One of the offers is for a 64GB iPhone 11 Pro: Current bid: £ 392 / MSRP: £ 889 from John Pye's website
Bargain hunters can bid for an Oculus Quest VR headset: Current bid: £ 90 / MSRP: £ 299 from John Pye
Aspiring baristas can bid for a Delonghi coffee maker: Current bid: £ 51 / MSRP: £ 209 for John Pye
Do you need a new laptop? A Lenvo Thinkpad P1 laptop currently has a bid of: £ 485 / MSRP: £ 2249 for John Pye
If you're happy with an unused display version of a perfume, Dolce and Gabbana Light Blue Eau de Toilette is: Current bid: £ 2 / MSRP: £ 80 at iBidder
Do you want new running shoes? Adidas Tresc Running Shoes: Current Bid: £ 30 / RRP: £ 110 at iBidder
How does the process work?
Some of the top deals on popular household items currently for sale
iPhone 11 Pro 64GB: Current bid: £ 392 / RRP: £ 889 – John Pye
Oculus Quest VR Headset: Current Bid: £ 90 / MSRP: £ 299 – John Pye
Delonghi Coffee Maker: Current Bid: £ 51 / RRP: £ 209 – John Pye
Lenvo Thinkpad P1 Laptop: Current Bid: £ 485 / MSRP: £ 2249 – John Pye
Dolce and Gabbana Light Blue Eau de Toilette: Current bid: £ 2 / RRP: £ 80 – iBidder
Adidas Tresc Running Shoes: Current Bid: £ 30 / RRP: £ 110 – iBidder
Note: These are current bids from January 3rd at 1:00 p.m. There are also additional fees / buyer's commissions that can add to the overall cost.

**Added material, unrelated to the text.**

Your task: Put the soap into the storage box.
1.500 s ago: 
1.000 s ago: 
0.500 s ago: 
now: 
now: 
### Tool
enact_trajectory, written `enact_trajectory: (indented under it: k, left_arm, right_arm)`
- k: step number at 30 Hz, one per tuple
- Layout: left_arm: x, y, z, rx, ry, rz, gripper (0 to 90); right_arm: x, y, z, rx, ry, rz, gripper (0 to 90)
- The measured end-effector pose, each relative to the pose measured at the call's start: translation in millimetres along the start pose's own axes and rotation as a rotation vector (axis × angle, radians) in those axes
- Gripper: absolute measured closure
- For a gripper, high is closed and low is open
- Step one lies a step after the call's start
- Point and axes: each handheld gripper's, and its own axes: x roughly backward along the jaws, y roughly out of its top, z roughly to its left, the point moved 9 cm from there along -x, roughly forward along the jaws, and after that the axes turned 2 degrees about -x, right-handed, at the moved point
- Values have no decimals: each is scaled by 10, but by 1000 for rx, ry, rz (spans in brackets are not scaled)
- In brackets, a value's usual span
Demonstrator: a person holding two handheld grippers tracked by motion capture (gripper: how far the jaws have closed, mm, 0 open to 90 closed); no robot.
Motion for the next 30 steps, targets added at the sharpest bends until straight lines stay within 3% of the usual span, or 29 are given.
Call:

Customers often return items they don't want or need to the retailer, regardless of whether those items were purchased online from sites like Amazon or High Street.
However, retailers sometimes do not replenish the returned items themselves for resale because the cost of doing so exceeds the value of those items.
So instead, the retailer decides to reduce its losses and redirect the returned items to third party sellers in the UK like iBidder and John Pye auctioneers.
The contractors then try to make a profit by either selling the products online to consumers or by selling them in bulk to wholesale buyers.
If that doesn't work, just recycle them. Otherwise, the items would be disposed of in a landfill, which would lead to environmental problems.
Over the past few years, ecommerce companies like Amazon have made it easier for consumers to return unwanted items.
The strategy behind this thought is that customers who find it easy to return items are more likely to shop at the same retailer again thanks to the pleasant experience they had getting their money back.
The recommerce market has created a third-party home industry that finds functional, sought-after items at great prices and then resells them on sites like Amazon and eBay.
There are two main reasons a retailer may not be able to resell a returned item, even if it is brand new and unused.
The first is the shipping and handling costs, as well as the shipping and labor costs associated with shipping it to the new buyer.
The second reason retail companies don't keep putting returned items on the shelves is because the longer an item has been out of circulation, the less value it traditionally has. Pictured: sales in Dublin in January
The second reason retail companies don't keep putting returned items on the shelves is because the longer an item has been out of circulation, the less value it traditionally has.
As for buyers, as always, keep the consumer smart as you are not always guaranteed a discount offer.
Due to the nature of the auctions, prices may occasionally increase towards average MSRP prices, and some websites add additional fees and buyer's commissions.